WHAT IS EXPECTED: Beneath this line sits some data. Return only its lines from the one holding "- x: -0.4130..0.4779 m" through the one holding "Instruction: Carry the", inclusive, exactly, with the images removed.

DATASET EXCERPT:
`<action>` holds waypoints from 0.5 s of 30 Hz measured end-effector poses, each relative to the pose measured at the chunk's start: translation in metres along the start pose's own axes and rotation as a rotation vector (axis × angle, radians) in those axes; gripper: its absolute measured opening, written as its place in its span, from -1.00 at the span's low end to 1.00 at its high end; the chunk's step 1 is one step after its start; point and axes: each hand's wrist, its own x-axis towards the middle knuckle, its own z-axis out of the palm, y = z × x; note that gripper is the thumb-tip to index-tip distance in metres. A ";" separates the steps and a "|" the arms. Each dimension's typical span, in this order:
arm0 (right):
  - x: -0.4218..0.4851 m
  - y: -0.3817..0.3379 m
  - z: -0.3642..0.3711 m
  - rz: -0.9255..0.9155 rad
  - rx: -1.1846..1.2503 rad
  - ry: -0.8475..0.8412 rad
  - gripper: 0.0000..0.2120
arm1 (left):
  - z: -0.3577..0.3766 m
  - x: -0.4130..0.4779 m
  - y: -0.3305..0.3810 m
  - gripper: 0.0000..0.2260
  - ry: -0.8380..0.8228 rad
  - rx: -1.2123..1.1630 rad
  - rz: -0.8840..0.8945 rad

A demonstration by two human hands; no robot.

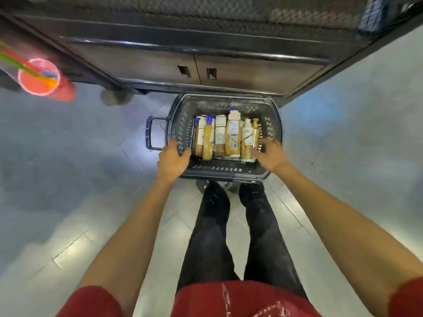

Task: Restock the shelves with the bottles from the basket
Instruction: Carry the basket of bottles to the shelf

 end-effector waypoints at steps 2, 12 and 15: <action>0.013 0.010 0.005 0.019 0.019 0.041 -0.43 | 0.011 0.017 -0.007 -0.57 0.005 -0.066 -0.031; 0.106 0.090 0.024 0.172 0.108 0.273 -0.45 | 0.073 0.139 -0.061 -0.91 0.099 -0.308 -0.100; 0.133 0.106 0.030 0.232 0.152 0.308 -0.35 | 0.080 0.178 -0.078 -0.76 0.236 -0.274 -0.101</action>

RESULT:
  - x: -0.4130..0.4779 m
  - y: -0.3305..0.3810 m
  - gripper: 0.0000..0.2260
  - ry: -0.8380..0.8228 rad
  - rx: -1.2123..1.1630 rad
  - rz: -0.8840..0.8945 rad

A demonstration by two human hands; no robot.


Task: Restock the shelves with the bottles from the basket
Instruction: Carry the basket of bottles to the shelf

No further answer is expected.